Lets assume for the time being that there are only two banks; Bank A and Bank B.
The media / political pundits would have you believe the likely outcome of the bailout is the top-left box in which both Bank A and B sell risk assets to the Treasury. In this case, the result is a more regulated banking industry, with imposed limits to salary, but importantly markets clear.
Click for larger table:
HOWEVER, it is in BOTH banks interest to deviate from that.
Why? Simple. If Bank A (or B) believe the other is selling their risk assets to the Treasury; they will each be better off holding on to theirs.
Why? If the other bank sells and they hold, markets will still clear (in theory) and the bank that holds onto their risk assets can sell at the new market prices. This results in increased market share as they:
*Can pay more for talent
*Are less regulated
*Don’t have the stigma of selling to the Treasury (think of what selling portrays to the market)
This is even worse in the “real world” as all banks have the incentive to wait for other banks to sell risk assets to the Treasury to clear markets.
The likely result? The bottom right box in which no bank sells voluntarily and markets remain frozen. While there were many problems with the initial plan, at least there was a 100% incentive to sell the assets.

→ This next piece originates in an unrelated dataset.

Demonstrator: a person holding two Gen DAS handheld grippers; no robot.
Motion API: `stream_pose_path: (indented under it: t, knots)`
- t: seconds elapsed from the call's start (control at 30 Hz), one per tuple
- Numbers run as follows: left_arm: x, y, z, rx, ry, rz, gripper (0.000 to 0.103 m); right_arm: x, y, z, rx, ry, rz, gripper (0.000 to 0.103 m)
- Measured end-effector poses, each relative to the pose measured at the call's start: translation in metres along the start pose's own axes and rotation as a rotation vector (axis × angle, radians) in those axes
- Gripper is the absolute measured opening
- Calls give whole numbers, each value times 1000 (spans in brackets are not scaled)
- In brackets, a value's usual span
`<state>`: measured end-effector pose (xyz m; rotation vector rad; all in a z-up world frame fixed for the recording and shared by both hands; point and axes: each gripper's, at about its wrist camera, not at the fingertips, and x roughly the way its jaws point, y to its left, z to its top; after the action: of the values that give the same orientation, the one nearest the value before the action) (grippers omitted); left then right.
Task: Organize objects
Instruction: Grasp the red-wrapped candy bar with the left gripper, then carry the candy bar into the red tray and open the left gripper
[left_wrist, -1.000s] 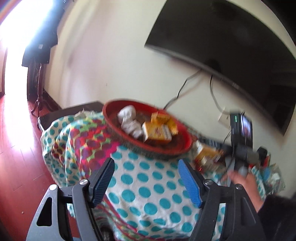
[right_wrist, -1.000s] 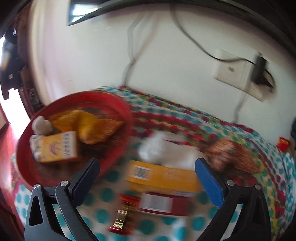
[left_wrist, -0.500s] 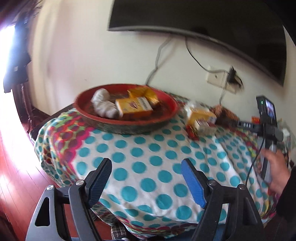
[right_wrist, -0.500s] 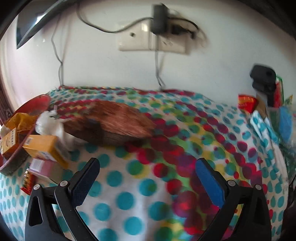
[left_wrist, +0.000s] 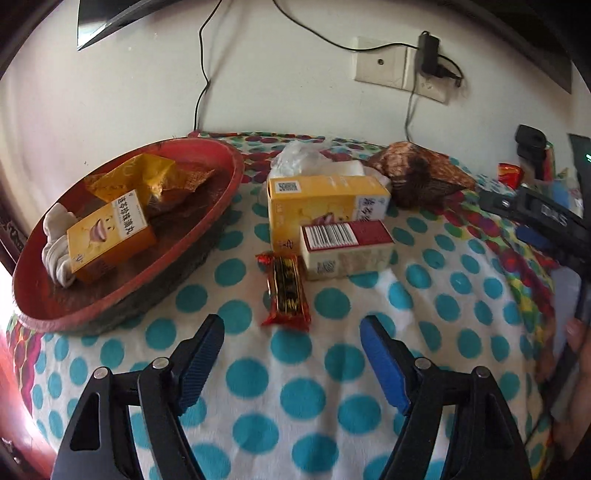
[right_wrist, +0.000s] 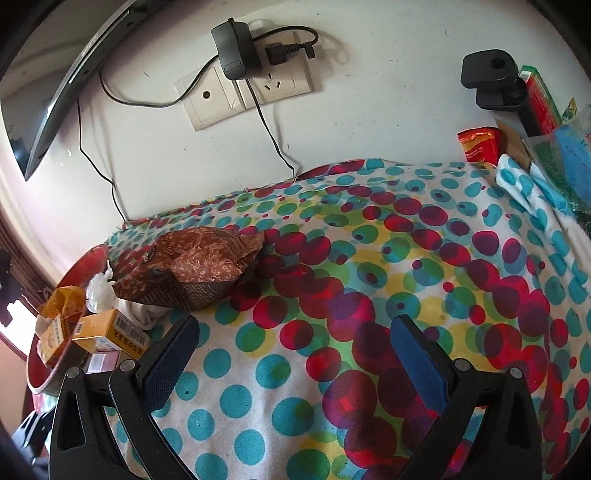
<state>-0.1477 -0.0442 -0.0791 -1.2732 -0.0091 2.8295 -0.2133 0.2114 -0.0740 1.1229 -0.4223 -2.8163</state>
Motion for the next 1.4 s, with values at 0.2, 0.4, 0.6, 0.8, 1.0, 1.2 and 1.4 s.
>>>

Update: Thanks for the link Yves from Naked Capitalsim. Her take on my post:
Brilliant, except it assumes that assets sold to the Treasury will be lower than the prices they will later fetch. We think that's completely wrong; the intent is to overpay relative to current market prices, and with real estate and the economy headed south, these assets are certain to trade at even lower prices for a very long time. Plus banks will sell the stuff where they think Treasury is overpaying the most, and hang on to those assets that they think have the most upside. But more of this sort of reasoning is badly needed.I get where she's coming from. My assumption above was that markets clear if the "other" bank were to sell to the Treasury eliminating the need for all banks to sell to the Treasury. For more on Yves opinion that this is in fact a capital injection (i.e. the Treasury plans to intentionally overpay, click here).
While I agree that the Treasury will pay above market prices, it is my opinion that market prices are artificially low due to many technical factors and a lack of global balance sheet for risk assets (i.e. everyone is selling, not buying). I feel expectations of 10-15% returns based on today's marks, even with very conservative assumptions, are reasonable.
In thinking more about it, they would NEED to pay more for them than currently marked. Unless a bank was insolvent, why would they clear assets yielding 10-15% to make room for new loans yielding 8%? (it also doesn't hurt that the Treasury just needs to beat their unbelievably cheap financing rate - currently under 4% for 10 year bonds).
That being said, I think there is still a huge incentive for each bank to wait for others to clear the market at these higher prices (and people tend to do what's best for themselves vs. shareholders). In addition, while this in theory could clear the frozen credit markets, I think any package of this size should also impact the housing problem, which this does not.